The Agency is making best use of the extensive scientific knowledge about the mode of action/adverse outcome pathway (MOA/AOP) on pyrethroids in the risk assessments for this class of pesticides. A significant portion of the scientific literature on pyrethroids utilizes deltamethrin as the test chemical. In the on-going work by the Council for the Advancement of Pyrethroid Human Risk Assessment (CAPHRA), deltamethrin is one of two sentinel pyrethroids being used to develop the initial, extensive database of in vitro and in vivo toxicology studies and highly refined physiologically-based pharmacokinetic (PBPK) models. Pharmacokinetics (PK) can be defined as what the body does to the chemical. The underlying PK of pyrethroids is an important determination of their toxicity because the concentration of pyrethroid at the sodium channel relates to the extent of toxicity; greater pyrethroid concentration translates as increased neurotoxicity. Age-dependent PK differences have been identified for several pyrethroids (i.e., there are differences in the ability of adults and juveniles to metabolize pyrethroids). The enzymes that metabolize and detoxify pyrethroids are present in rats and humans at birth, and as a result, both juveniles and adults are able to tolerate low doses of pyrethroids when the internal dose, or the amount of pyrethroid at the sodium channel, is low. However, the activity of these enzymes increases with age, conveying in adults a greater capacity to detoxify pyrethroids compared to juveniles and the PK contribution to the FQPA Safety Factor will be 1X for adults and children >6 years old, and 3X for children <6 years old.

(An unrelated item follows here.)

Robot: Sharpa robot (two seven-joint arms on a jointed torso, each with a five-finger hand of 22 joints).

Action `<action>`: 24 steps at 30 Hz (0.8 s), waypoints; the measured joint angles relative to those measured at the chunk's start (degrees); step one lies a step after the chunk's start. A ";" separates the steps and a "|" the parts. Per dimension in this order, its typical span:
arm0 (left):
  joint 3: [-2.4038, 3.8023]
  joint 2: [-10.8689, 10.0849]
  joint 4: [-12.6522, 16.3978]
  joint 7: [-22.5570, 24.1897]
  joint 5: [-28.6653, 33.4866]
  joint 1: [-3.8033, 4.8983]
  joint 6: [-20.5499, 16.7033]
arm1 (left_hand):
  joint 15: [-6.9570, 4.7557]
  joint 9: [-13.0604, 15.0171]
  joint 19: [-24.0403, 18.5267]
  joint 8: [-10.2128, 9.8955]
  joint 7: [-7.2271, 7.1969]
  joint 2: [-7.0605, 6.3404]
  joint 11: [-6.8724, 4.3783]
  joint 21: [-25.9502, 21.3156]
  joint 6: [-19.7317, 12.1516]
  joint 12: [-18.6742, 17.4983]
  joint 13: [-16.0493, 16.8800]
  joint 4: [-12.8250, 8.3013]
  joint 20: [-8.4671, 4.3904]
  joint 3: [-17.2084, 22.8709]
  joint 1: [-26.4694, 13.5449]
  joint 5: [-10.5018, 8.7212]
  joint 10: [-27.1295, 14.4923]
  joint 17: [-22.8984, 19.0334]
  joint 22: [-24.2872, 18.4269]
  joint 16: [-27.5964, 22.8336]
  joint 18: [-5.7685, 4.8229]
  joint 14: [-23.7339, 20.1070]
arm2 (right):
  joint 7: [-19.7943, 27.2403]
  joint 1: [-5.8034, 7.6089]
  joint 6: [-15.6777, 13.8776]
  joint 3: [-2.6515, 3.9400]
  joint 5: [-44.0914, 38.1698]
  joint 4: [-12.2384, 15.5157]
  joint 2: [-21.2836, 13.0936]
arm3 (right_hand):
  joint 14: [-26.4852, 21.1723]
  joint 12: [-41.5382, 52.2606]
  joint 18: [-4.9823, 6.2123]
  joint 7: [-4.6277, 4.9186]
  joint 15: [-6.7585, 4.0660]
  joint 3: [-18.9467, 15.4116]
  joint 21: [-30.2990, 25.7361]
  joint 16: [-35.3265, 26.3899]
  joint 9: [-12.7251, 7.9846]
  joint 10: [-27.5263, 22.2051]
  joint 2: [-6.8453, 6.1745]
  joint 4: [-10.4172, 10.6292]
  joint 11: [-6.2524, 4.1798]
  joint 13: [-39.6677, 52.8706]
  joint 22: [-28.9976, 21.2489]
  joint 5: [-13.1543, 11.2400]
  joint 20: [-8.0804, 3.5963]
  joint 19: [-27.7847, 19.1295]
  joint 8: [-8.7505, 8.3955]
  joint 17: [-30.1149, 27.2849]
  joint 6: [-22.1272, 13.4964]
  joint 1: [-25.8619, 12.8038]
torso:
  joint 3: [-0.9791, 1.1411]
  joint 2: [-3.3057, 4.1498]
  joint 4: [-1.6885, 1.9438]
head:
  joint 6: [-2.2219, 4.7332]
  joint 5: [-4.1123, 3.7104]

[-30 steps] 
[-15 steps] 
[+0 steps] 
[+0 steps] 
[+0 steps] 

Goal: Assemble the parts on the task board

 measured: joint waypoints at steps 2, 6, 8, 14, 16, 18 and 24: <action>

Pharmacodynamics (PD) can be defined as the changes that chemicals cause to the body, in this case, how pyrethroids interact with the sodium channels. In contrast to the age-related PK differences identified for pyrethroids, pharmacodynamic contributions to pyrethroid toxicity are not age-dependent. The occurrence and ontogeny of voltage-gated sodium channels in humans are not well characterized compared to those in the rat. The available data indicate that the rat is a highly-sensitive model and extrapolations from the rat would be protective of human health. Based on the comparable function and distribution of sodium channels between the species, the rat is an appropriate surrogate for the evaluation of human PD. Based on the body of data, the Agency concludes that juvenile rats are not more sensitive than adults with respect to pyrethroid PD, and the PD contribution to the FQPA SF will be 1X.

The Wolansky et al. acute oral study (2006), in which decreased motor activity was observed, provides the most robust data set for extrapolating risk from exposure to deltamethrin. The dose used for risk assessment was determined using a benchmark dose (BMD) analysis using one standard deviation from the control group as the benchmark response (BMR) as suggested for continuous endpoints in the Agency's BMD guidance (USEPA 2012). The Wolansky acute study, endpoint, and dose were used for all dietary (acute), non-occupational (incidental oral and inhalation), and occupational exposure (inhalation) scenarios because it was the most robust data set for extrapolating risk from deltamethrin, and there is a lack of increased hazard from repeated/chronic exposure to deltamethrin.

Specific information on the studies received and the nature of the adverse effects caused by deltamethrin as well Start Printed Page 16298as the no-observed-adverse-effect-level (NOAEL) and the lowest-observed-adverse-effect-level (LOAEL) from the toxicity studies can be found at http://www.regulations.gov in document Deltamethrin. Human Health Risk Assessment for the Proposed Use of Deltamethrin as a Mosquito Adulticide over Agricultural Crops at [page 55] in docket ID number EPA-HQ-OPP-20[14]-[0209].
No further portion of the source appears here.